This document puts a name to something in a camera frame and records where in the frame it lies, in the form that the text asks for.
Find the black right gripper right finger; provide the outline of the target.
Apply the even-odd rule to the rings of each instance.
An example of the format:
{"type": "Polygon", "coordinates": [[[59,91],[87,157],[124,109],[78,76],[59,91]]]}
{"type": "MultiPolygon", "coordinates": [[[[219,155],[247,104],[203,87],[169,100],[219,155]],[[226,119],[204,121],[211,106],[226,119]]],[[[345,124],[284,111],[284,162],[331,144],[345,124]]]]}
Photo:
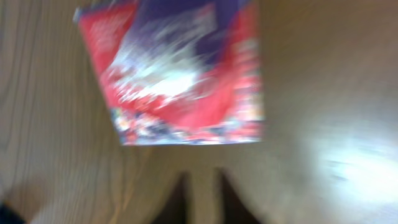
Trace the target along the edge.
{"type": "Polygon", "coordinates": [[[240,199],[225,169],[217,169],[222,224],[261,224],[240,199]]]}

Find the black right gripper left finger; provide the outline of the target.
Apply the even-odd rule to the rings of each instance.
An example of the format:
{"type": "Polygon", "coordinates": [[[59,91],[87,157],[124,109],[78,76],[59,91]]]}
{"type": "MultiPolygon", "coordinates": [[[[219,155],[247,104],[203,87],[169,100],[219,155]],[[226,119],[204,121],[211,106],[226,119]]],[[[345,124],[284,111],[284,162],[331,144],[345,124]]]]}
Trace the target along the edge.
{"type": "Polygon", "coordinates": [[[164,206],[150,224],[187,224],[188,174],[181,173],[164,206]]]}

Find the red purple pad pack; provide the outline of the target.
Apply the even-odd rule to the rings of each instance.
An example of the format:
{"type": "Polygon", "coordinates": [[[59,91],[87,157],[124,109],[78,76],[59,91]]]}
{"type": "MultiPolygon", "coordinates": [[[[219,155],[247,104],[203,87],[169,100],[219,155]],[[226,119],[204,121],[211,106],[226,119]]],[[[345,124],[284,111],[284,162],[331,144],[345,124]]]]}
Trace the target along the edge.
{"type": "Polygon", "coordinates": [[[261,140],[254,1],[110,1],[74,21],[121,144],[261,140]]]}

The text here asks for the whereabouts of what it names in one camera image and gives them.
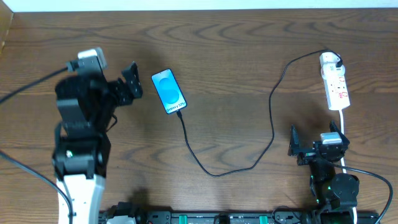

++++++++

Assignment: Give the listing above again word for word, without its pictures.

Solution to the exercise:
This document puts a name to something in a camera frame and records where in the frame it lies, in the form that the text asks for.
Find the black right gripper right finger; provide the outline of the target.
Apply the even-odd rule to the rings of each instance.
An example of the format:
{"type": "Polygon", "coordinates": [[[59,91],[87,157],[124,109],[78,76],[59,91]]]}
{"type": "MultiPolygon", "coordinates": [[[[219,155],[247,104],[203,87],[169,100],[219,155]],[[226,119],[204,121],[211,106],[226,119]]],[[[345,124],[284,111],[284,162],[331,144],[345,124]]]]}
Photo:
Trace the target along the edge.
{"type": "Polygon", "coordinates": [[[240,199],[225,169],[217,169],[222,224],[261,224],[240,199]]]}

Find the black right gripper left finger; provide the outline of the target.
Apply the even-odd rule to the rings of each instance.
An example of the format:
{"type": "Polygon", "coordinates": [[[59,91],[87,157],[124,109],[78,76],[59,91]]]}
{"type": "MultiPolygon", "coordinates": [[[[219,155],[247,104],[203,87],[169,100],[219,155]],[[226,119],[204,121],[211,106],[226,119]]],[[[345,124],[284,111],[284,162],[331,144],[345,124]]]]}
Trace the target along the edge.
{"type": "Polygon", "coordinates": [[[164,206],[150,224],[187,224],[188,174],[181,173],[164,206]]]}

Find the red purple pad pack; provide the outline of the target.
Apply the even-odd rule to the rings of each instance.
An example of the format:
{"type": "Polygon", "coordinates": [[[59,91],[87,157],[124,109],[78,76],[59,91]]]}
{"type": "MultiPolygon", "coordinates": [[[[219,155],[247,104],[203,87],[169,100],[219,155]],[[226,119],[204,121],[211,106],[226,119]]],[[[345,124],[284,111],[284,162],[331,144],[345,124]]]]}
Trace the target along the edge.
{"type": "Polygon", "coordinates": [[[261,140],[254,1],[110,1],[74,21],[121,144],[261,140]]]}

The text here asks for the whereabouts of what it names in one camera image and gives them.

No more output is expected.